------ DATASET

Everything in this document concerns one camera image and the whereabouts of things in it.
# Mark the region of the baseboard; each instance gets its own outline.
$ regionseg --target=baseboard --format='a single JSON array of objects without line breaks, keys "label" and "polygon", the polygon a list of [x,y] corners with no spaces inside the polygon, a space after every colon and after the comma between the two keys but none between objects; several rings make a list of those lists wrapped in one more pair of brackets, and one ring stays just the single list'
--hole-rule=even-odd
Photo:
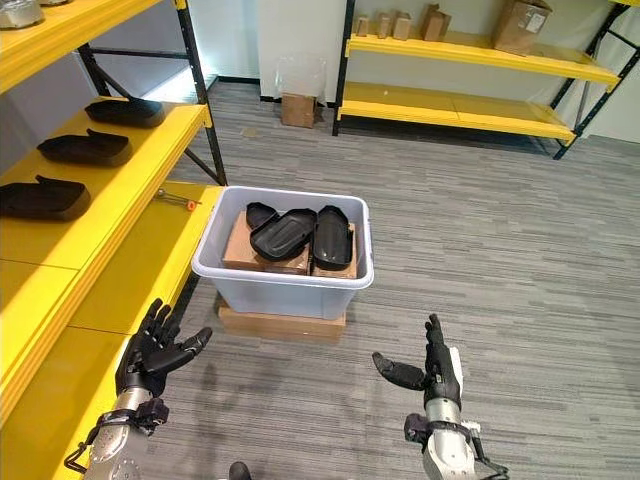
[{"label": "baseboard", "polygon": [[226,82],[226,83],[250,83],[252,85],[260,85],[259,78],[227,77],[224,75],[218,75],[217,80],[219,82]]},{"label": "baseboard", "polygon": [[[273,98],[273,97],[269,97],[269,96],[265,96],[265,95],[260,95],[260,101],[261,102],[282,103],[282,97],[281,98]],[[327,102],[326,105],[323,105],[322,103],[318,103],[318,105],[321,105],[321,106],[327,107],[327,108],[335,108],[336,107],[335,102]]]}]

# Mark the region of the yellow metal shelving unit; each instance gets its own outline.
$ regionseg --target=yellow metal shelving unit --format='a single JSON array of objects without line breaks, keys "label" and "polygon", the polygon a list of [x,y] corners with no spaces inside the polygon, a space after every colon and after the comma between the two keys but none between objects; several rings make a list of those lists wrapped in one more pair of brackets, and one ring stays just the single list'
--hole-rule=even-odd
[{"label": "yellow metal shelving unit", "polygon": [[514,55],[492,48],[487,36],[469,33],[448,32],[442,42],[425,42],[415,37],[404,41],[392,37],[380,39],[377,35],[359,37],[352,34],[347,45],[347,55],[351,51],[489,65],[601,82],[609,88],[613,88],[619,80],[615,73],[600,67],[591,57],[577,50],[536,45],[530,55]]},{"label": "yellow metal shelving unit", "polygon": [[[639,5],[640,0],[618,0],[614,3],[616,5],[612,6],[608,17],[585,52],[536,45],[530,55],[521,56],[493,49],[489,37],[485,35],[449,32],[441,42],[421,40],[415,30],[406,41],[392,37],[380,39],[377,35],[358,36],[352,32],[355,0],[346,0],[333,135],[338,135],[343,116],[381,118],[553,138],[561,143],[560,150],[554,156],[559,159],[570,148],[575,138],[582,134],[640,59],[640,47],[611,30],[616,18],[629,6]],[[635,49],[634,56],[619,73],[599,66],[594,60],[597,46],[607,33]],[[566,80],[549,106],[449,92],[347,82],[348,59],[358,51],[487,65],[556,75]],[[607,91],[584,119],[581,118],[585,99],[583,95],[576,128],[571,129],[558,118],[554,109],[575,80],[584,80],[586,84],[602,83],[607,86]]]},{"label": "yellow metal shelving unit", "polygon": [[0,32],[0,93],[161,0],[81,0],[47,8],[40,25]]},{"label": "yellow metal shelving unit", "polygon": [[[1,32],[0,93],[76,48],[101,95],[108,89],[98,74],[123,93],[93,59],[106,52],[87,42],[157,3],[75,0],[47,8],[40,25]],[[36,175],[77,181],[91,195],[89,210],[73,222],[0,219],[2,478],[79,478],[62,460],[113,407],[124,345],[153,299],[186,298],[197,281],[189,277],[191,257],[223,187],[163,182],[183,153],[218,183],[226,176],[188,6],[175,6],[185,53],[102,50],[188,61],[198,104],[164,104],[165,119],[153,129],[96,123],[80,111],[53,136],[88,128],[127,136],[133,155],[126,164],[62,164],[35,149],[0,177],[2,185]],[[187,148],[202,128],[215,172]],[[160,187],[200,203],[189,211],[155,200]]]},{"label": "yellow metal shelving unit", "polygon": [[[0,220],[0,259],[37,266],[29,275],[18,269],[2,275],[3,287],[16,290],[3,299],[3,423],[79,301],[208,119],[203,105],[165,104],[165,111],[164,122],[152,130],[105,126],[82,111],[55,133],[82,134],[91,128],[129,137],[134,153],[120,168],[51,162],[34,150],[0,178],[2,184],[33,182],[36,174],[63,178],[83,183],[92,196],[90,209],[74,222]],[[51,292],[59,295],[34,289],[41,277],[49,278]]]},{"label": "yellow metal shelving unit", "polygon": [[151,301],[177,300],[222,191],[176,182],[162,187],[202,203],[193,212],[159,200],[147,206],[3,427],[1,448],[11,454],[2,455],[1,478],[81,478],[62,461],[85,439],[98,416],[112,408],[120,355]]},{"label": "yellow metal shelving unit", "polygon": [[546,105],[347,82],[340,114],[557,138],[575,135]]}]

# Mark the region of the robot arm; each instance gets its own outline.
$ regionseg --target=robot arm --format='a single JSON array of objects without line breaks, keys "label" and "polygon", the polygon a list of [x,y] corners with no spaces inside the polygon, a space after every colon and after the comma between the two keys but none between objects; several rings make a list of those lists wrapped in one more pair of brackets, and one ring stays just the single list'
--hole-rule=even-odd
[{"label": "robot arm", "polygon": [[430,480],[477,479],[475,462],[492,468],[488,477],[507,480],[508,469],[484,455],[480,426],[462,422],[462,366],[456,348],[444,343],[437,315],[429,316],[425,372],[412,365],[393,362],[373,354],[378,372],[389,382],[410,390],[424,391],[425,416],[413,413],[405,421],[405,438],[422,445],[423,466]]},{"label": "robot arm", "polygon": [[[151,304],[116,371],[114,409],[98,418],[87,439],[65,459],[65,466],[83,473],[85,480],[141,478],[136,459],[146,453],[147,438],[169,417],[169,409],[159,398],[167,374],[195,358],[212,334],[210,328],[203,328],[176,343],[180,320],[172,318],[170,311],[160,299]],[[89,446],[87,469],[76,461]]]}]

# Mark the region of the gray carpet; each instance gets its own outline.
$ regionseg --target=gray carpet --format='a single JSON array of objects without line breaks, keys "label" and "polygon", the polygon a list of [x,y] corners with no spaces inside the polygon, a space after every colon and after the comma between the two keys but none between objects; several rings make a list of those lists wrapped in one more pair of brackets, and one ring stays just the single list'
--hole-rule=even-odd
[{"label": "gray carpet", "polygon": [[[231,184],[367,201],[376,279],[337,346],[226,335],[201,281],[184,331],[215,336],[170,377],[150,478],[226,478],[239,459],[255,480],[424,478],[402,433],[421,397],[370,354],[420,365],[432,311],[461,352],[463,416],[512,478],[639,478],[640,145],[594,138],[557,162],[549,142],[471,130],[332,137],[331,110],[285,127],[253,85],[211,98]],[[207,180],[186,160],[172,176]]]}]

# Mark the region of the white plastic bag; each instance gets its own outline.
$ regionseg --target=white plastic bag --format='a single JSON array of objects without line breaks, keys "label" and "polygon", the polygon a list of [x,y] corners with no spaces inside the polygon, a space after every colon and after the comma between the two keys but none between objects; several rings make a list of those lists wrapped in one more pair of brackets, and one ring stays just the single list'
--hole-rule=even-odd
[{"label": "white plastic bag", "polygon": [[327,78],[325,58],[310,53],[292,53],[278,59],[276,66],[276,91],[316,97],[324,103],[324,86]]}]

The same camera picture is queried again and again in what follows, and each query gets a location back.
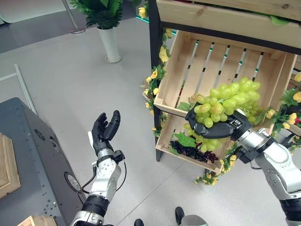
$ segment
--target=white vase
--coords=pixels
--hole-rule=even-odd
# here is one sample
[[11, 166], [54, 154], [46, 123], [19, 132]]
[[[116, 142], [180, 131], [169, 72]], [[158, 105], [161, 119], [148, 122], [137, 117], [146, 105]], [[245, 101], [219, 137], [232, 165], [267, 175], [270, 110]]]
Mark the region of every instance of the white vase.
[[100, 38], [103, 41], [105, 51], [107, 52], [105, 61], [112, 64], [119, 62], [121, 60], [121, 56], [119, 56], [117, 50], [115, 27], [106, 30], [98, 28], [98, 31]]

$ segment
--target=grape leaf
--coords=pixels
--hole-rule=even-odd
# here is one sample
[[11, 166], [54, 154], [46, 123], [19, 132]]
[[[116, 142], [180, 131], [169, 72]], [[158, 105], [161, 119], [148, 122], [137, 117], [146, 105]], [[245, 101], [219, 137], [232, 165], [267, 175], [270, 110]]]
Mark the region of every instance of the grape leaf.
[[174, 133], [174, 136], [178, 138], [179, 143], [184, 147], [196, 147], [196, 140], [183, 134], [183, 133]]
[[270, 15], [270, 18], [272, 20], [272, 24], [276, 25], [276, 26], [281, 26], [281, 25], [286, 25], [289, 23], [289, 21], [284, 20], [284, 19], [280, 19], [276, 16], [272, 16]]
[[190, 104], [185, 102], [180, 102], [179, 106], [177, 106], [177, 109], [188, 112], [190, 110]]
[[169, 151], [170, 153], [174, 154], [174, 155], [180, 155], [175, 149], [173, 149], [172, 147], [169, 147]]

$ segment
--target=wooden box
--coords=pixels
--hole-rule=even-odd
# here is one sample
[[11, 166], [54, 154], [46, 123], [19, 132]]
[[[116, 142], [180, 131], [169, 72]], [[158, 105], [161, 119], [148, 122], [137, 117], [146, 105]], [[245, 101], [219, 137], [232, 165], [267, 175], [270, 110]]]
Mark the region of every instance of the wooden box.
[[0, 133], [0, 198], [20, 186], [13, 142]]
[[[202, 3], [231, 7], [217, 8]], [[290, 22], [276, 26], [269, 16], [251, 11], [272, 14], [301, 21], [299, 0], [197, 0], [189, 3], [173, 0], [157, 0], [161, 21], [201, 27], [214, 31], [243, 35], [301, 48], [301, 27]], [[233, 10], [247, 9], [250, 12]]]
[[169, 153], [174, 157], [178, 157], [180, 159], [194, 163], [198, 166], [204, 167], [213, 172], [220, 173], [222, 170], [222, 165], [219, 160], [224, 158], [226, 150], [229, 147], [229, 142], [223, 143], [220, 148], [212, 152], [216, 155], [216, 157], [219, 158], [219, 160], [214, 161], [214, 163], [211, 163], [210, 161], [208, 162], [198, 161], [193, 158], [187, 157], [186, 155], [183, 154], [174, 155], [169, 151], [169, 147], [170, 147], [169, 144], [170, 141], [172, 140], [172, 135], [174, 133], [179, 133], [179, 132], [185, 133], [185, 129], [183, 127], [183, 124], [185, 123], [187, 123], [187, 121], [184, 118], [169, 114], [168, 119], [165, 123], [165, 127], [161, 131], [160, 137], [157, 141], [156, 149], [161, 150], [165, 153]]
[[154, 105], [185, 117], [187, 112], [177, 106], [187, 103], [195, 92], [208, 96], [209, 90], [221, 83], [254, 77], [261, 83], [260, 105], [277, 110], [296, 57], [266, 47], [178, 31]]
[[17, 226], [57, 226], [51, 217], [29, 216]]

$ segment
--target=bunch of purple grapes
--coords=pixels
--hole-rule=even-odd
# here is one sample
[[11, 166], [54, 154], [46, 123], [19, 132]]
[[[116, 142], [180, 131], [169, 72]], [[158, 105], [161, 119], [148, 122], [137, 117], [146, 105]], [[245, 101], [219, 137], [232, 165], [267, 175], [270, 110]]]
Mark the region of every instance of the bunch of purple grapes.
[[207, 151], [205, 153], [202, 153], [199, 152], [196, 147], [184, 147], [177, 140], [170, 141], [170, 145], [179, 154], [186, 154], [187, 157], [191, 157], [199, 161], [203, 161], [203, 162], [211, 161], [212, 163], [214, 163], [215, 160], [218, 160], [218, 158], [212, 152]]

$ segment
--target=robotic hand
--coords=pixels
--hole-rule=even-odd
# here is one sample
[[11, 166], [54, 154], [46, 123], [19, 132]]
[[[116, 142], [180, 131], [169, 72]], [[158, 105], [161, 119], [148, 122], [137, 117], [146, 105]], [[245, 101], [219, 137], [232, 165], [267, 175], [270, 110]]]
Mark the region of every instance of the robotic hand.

------------

> **ABOUT THIS EXERCISE**
Exactly as they appear, please return only the lines from the first line of the records through the line containing "# Mark the region of the yellow", both included, leaving out all pictures.

> **EXERCISE OUTPUT**
Everything in this document concerns one camera image and the whereabouts of things in it.
# Mark the region of the baseboard; each instance gets its own outline.
$ regionseg --target=baseboard --format='a single JSON array of objects without line breaks, keys "label" and "polygon", the polygon a list of [x,y] corners with no spaces inside the polygon, a space after every colon and after the comma between the two keys but none between objects; several rings make a list of those lists wrapped in one more pair of brackets, and one ring stays just the single list'
--hole-rule=even-odd
Photo:
[{"label": "baseboard", "polygon": [[226,82],[226,83],[250,83],[252,85],[260,85],[259,78],[227,77],[224,75],[218,75],[217,80],[219,82]]},{"label": "baseboard", "polygon": [[[273,98],[273,97],[269,97],[269,96],[265,96],[265,95],[260,95],[260,101],[261,102],[282,103],[282,97],[281,98]],[[327,102],[326,105],[323,105],[322,103],[318,103],[318,105],[321,105],[321,106],[327,107],[327,108],[335,108],[336,107],[335,102]]]}]

# Mark the region of the yellow metal shelving unit; each instance gets its own outline.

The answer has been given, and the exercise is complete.